Resource quality review, standards, future development

Just jumping in here fellows - reading this above:

Serious bug reports get buried in a thread quickly so that even the author may miss it

made me think: why in the new version (that being v.2 or any other) of the Resource Manager, don't you implement an additional tab/place for each addon, for users to report bugs for that add-on, and the owner to have the ability to change its status from reported to confirmed or not a bug, or fixed , etc.

This wouldn't solve all of the problems described in this thread, but would certainly give:

- another way of evaluating an add-on's quality
- another way of evaluating the author's support and responsiveness
- a great way for all authors to track bug reports
- great visibility to XF staff itself on these bugs and if any of them are serious
 
The resolution is defining standards and asking developers to follow standards. Magento faced similar issues in past and they find the solution implementing Magento Certified Developer program . You can search for existing companies , developers and Magento doesn't let any non certified developer release modifications on their marketplace.

Each developer needs to take an exam to become certified developer which includes many different aspects of Magento.

However code review can't be officially done by Xenforo team. They don't have enough users to review every version of a simple mod. That is not their responsibility. it is our responsibility to do so.

However i would love Xenforo to establish a Certification process after Xenforo 2.0 so website owners can at least see that the freelancer they hired has enough knowledge or not.
 
What about a standardized "modular" design/development concept? Have a module for every repeating elements in a layout like categories, forms, payment, upload, download, gallery, etc etc plus custom module "containers" but everything with standardized interfaces.

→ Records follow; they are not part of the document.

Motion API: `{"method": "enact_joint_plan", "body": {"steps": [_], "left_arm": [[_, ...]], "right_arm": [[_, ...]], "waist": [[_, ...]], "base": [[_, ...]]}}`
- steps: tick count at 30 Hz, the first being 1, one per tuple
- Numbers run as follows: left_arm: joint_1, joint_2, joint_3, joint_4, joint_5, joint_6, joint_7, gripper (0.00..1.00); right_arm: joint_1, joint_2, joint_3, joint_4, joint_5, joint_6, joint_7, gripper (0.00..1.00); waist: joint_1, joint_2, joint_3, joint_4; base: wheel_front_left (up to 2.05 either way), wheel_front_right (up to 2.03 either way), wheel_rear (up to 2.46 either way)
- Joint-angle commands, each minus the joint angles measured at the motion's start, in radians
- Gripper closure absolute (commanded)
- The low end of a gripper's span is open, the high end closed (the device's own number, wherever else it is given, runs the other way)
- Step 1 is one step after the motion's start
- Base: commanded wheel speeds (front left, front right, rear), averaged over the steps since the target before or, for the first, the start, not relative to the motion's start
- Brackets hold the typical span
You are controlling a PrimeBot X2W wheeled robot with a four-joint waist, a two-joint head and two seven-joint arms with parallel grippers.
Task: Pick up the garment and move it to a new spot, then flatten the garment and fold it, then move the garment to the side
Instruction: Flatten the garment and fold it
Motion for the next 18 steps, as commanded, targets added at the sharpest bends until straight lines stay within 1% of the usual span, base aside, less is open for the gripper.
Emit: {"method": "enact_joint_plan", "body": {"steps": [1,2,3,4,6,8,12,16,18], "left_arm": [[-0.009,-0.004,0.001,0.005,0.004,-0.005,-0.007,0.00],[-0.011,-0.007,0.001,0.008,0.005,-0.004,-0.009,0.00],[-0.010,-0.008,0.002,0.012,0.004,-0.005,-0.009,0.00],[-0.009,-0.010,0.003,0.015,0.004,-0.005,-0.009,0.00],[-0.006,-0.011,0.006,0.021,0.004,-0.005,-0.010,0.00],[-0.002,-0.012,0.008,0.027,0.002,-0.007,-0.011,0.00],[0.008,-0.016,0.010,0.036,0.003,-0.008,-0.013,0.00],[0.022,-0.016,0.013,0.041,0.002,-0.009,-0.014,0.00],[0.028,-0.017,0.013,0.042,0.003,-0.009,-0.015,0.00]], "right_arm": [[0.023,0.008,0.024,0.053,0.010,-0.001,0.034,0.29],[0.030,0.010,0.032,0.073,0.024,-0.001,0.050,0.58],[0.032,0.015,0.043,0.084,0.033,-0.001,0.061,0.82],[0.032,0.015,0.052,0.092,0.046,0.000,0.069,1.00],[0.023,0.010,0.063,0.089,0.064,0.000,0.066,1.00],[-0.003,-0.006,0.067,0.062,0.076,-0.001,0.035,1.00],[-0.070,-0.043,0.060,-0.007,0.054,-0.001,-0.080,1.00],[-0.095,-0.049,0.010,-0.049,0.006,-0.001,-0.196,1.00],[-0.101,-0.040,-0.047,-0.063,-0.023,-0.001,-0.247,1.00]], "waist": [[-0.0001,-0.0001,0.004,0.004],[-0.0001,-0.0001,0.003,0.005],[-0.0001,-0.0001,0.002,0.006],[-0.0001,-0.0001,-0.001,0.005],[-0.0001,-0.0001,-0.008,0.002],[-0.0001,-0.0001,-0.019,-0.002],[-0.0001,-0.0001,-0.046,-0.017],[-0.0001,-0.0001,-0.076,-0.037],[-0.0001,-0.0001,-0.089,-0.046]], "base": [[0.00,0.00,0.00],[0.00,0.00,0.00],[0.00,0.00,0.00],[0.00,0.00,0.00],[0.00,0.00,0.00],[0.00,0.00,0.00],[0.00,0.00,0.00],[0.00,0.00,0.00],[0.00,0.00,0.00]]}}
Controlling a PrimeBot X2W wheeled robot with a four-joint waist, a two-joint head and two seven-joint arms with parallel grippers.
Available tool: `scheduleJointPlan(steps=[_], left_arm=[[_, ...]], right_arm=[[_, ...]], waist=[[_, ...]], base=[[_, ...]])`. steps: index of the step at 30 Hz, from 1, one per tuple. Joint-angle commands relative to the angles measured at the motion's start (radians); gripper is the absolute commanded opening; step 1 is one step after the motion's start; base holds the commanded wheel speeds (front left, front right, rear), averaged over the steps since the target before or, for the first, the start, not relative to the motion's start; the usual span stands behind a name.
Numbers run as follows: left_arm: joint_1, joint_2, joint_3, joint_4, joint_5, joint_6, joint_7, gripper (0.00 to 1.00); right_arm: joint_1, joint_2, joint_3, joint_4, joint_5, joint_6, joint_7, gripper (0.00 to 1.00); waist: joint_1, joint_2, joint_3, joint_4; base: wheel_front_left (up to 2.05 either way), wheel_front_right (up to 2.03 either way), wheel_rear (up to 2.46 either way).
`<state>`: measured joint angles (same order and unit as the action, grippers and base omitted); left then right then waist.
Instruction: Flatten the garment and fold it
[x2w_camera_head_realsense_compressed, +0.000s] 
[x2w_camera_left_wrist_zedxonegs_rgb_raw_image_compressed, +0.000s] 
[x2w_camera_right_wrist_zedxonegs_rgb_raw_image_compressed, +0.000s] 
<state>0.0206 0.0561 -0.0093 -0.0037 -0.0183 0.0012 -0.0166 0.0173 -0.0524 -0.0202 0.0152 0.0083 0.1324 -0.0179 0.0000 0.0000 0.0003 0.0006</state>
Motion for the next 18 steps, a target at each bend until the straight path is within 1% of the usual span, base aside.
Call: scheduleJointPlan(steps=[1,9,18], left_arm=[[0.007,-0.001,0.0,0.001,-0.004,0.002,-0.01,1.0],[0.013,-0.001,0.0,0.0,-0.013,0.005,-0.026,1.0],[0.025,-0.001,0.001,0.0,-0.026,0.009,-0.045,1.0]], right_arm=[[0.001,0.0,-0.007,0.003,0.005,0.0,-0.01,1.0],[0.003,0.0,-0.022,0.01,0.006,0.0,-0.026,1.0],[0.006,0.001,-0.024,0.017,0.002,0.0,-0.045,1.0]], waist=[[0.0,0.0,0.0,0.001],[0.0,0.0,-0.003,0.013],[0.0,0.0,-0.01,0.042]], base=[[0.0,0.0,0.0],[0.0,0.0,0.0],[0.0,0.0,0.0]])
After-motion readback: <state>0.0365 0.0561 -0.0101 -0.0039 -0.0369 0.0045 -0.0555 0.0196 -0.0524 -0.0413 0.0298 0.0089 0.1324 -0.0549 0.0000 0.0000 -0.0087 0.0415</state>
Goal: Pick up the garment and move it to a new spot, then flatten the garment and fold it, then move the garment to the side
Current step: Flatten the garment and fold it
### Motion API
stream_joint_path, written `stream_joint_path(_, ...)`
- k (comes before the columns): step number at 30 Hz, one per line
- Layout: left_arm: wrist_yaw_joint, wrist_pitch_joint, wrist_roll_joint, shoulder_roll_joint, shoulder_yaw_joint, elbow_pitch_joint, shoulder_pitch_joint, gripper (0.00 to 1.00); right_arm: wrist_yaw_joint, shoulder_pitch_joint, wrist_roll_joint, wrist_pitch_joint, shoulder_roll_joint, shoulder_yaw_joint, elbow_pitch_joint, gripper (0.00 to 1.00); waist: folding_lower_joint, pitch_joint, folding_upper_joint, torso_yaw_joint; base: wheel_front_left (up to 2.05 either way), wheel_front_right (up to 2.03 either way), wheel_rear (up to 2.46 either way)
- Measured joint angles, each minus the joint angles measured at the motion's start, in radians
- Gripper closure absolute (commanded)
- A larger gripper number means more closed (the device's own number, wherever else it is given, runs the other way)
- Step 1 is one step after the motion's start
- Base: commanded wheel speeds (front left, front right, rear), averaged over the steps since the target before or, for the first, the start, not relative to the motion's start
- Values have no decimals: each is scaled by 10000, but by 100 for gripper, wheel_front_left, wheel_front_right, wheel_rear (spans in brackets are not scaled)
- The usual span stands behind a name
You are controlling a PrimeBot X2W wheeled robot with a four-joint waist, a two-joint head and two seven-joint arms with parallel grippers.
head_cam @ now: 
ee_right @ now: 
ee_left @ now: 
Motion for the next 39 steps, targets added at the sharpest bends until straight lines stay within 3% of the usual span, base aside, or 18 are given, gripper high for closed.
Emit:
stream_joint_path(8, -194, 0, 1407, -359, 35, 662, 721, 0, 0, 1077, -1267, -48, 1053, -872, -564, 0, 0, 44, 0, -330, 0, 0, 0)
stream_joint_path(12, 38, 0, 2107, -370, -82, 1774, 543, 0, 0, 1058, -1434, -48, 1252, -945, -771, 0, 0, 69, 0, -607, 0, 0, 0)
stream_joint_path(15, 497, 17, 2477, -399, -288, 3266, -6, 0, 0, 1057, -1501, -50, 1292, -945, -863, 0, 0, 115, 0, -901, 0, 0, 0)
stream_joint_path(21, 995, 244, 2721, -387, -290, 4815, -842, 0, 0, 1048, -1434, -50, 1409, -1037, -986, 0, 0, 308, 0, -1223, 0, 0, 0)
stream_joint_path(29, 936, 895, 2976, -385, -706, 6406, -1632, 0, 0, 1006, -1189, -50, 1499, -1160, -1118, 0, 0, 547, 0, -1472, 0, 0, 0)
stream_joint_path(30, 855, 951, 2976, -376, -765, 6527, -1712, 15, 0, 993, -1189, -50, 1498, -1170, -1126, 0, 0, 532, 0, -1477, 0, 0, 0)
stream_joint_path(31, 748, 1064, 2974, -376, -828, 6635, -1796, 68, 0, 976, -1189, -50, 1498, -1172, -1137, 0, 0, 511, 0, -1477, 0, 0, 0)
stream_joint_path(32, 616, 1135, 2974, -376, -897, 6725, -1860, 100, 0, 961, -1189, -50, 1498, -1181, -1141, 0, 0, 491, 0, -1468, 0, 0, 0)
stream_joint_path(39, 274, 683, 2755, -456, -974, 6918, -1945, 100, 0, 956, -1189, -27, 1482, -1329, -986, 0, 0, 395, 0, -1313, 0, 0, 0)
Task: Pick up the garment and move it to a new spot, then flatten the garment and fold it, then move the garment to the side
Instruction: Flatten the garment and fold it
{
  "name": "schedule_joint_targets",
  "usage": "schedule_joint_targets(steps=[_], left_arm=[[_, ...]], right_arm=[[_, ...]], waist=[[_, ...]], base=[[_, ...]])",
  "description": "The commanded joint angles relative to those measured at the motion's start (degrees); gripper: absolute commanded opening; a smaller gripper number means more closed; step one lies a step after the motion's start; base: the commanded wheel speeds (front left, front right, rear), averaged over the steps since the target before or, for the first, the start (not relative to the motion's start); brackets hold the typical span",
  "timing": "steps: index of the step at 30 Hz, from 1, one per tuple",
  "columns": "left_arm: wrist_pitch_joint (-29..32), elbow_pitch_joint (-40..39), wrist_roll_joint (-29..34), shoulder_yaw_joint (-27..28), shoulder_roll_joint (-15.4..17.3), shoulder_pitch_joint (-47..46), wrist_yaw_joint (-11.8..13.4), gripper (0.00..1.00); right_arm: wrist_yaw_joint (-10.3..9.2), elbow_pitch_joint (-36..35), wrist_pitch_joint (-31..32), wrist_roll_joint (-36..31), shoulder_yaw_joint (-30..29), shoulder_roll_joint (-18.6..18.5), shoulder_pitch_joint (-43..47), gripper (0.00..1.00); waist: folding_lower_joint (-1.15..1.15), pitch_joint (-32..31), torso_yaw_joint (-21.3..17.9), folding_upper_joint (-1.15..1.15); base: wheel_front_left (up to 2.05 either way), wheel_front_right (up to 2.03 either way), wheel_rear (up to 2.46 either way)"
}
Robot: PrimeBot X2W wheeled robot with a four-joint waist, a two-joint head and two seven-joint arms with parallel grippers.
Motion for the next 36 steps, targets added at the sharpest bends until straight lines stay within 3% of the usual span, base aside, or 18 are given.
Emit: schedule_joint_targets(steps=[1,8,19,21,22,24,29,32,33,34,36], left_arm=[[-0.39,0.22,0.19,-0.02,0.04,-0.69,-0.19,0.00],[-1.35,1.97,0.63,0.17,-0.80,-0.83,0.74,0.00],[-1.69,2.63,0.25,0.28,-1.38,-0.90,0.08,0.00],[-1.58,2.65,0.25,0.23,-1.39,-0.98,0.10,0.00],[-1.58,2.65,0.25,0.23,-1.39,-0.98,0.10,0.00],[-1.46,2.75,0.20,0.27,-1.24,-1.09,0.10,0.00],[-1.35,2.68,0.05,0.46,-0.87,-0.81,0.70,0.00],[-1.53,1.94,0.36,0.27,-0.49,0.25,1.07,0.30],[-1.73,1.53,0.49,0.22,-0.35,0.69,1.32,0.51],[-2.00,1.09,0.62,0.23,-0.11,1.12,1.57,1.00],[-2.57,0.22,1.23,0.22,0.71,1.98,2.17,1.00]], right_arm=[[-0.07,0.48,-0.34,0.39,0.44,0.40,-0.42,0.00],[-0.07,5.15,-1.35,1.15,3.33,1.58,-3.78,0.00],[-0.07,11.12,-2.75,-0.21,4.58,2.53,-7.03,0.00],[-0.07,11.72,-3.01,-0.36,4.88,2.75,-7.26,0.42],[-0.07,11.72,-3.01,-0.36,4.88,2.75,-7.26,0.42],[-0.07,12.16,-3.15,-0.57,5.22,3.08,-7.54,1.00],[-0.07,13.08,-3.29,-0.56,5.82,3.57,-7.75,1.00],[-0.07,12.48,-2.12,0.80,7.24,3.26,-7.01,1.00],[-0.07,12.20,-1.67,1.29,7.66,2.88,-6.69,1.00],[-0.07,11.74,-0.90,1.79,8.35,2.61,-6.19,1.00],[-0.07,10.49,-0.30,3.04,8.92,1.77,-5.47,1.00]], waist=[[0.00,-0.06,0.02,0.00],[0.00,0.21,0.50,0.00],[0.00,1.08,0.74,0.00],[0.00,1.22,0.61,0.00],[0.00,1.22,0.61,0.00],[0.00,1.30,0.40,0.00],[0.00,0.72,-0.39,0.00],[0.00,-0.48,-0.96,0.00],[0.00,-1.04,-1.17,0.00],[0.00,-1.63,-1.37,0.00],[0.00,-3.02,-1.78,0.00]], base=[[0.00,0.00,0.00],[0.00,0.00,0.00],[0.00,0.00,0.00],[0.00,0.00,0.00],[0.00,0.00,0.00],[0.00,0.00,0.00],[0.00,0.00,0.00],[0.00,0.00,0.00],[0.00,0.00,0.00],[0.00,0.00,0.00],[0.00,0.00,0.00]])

For example "Category Widgets". A lot of Add-ons use Categories – for Galleries, Groups, Articles, Showcases, Link Directories. As a designer I tear my hair out when I have 5 add-ons each with category widgets and I have to tailor every of the 5 category widgets for itself because the specific developer has used some slightly different classes and functionality although they are about to do exactly the same. Some work less, some as expected and some do not at all.

From a forum user perspective, where only the "User Interface Experience" does count ("oh that's nice coding, I appreciate that…" said no generic forum user ever...) it is essential that all elements on a website work consistent. No one wants to learn three different ways to open a web page or upload a picture or view a media item. Great User Experience with websites in general is equal to "Don't make me think!" (a real good book title by the way – for those interested in UI Design).

With a standardized modules toolbox, developers just set their pieces together and adjust the parameters and variables to put together a complete add-on and I as a designer only have to customize the style once. Since the code of the module is already in the toolbox library, it will work every time and save everybody frustration over bugs and style issues.

Market a "Module Licensing": Since the above approach needs the XF development team to produce a module toolbox, one possible marketing approach could be that every module is charging the add-on developer a certain amount of money that is taken as a fee as per every sold add-on. Therefore every effort for a module development is awarded. Simple add-ons will result in lower fees and complex add-ons will result in higher fees. The end-user does the payment, the add-on developer forwards the money. The add-on developer gets money for his creativity, the XF Core team for their work and the end-user an add-on with less headaches… A gain for everybody.

My 2 cents. I am new to this community, so ignore me if you feel better with it, but I am not a noob at all. Looking back at 20 years of marketing and design experience, I was really surprised that add-ons do NOT pay anything back to the XF Core developers and that no add-on is following standards in development and operating procedures (except for those add-ons from developers that voluntarily have a code of conduct - which are only a few.).